Winter has come, and snow is piled up all over the country. While most are busy digging out their cars, the U.S. Air Force is making sure that runways are clear and that its fleet is properly deiced.

Over at the Fairchild Air Force Base in the state of Washington, the 92nd Maintenance Group is doing just that. And to keep their skills sharp and costs down, Airmen are training with an aircraft deicing simulator.

An Airman trains using a deicing simulator. U.S. Air Force photo

An Airman trains using a deicing simulator. U.S. Air Force photo

The simulator exactly replicates a real deicing truck’s controls and can be programed to emulate a variety of conditions like time of day, snow level, and wind speed.

“Because of the cost of deicing/anti-icing fluid, new Airmen have been unable to get good hands-on training during winter months,” Staff Sgt. Tyler Mousner said in an Air Force press release. “Now they will be able to train indoors and gain proficiency before deicing on the flightline.”

The simulator will allow Airmen to train in the summertime, the Air Force says.

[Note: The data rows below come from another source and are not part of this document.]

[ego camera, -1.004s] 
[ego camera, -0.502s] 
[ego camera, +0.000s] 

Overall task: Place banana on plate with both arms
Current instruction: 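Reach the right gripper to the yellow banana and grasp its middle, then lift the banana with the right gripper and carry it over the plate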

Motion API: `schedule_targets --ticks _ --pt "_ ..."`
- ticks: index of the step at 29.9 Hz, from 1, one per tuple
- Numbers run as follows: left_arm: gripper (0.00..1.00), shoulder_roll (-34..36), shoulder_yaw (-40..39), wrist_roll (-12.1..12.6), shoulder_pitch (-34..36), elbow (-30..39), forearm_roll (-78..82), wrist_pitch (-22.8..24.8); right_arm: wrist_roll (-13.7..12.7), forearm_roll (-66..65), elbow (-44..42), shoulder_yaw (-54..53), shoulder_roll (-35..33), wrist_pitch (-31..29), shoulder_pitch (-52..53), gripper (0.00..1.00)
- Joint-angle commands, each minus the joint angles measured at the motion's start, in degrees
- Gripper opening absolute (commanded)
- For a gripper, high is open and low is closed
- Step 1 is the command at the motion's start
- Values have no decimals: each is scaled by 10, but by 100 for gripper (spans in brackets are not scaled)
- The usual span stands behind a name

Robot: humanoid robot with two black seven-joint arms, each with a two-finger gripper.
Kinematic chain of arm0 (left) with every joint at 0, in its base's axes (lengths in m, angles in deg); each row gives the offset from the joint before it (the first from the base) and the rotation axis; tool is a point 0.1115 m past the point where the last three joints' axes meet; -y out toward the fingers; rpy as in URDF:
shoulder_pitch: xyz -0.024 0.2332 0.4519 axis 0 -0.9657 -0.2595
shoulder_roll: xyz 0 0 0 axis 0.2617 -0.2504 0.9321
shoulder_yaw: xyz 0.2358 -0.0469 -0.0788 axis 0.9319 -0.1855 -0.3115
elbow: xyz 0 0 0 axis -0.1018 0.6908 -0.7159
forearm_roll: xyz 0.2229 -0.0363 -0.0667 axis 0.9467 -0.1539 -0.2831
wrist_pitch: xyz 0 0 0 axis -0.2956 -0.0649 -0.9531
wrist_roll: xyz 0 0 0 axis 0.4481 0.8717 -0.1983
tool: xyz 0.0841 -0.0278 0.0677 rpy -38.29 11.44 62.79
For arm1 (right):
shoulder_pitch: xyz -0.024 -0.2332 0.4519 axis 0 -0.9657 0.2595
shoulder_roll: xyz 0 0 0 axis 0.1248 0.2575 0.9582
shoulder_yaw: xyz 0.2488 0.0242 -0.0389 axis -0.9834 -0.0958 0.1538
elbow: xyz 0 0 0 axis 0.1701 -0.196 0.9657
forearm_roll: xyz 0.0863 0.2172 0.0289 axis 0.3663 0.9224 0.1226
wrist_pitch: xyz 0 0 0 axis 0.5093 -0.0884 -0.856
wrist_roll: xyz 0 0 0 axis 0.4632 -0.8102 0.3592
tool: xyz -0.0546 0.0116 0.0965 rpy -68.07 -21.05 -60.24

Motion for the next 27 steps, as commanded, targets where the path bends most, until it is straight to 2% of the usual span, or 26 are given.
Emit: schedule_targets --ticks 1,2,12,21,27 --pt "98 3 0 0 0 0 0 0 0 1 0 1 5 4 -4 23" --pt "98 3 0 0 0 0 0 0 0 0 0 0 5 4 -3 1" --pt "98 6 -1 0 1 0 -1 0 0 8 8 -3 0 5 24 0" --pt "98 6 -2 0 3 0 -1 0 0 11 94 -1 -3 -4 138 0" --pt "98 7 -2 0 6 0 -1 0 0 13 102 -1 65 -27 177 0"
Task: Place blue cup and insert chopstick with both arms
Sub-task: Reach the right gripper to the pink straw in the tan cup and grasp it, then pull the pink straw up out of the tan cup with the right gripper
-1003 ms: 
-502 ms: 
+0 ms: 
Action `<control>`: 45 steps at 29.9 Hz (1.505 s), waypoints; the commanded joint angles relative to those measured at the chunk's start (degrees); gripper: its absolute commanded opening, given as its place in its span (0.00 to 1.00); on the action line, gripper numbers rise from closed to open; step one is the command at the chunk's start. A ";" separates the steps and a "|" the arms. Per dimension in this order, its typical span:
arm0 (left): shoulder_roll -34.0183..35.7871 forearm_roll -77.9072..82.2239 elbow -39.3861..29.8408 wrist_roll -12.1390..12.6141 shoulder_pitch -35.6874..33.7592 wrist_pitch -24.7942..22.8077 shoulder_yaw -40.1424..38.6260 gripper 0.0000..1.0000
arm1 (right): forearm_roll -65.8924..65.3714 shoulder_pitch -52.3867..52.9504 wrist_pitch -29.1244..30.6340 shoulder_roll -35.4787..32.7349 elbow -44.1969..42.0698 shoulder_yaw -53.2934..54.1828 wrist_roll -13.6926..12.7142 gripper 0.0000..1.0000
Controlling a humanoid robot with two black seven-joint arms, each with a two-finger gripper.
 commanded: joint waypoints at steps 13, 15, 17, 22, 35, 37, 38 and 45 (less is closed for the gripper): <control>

Additionally, virtual training avoids avoids any unnecessary wear on real equipment.

Deicing aircraft is a complex and necessary task. “Tests have proven that ice, snow, or frost formations having a thickness and surface roughness similar to medium or coarse sandpaper on the leading edge and upper surface of a wing can reduce wind lift up to 30 percent and increase drag up to 40 percent,” Tech. Sgt. David Lamb said. “If anything is left on the plane it can interfere with the aircraft’s lift and be potentially dangerous.”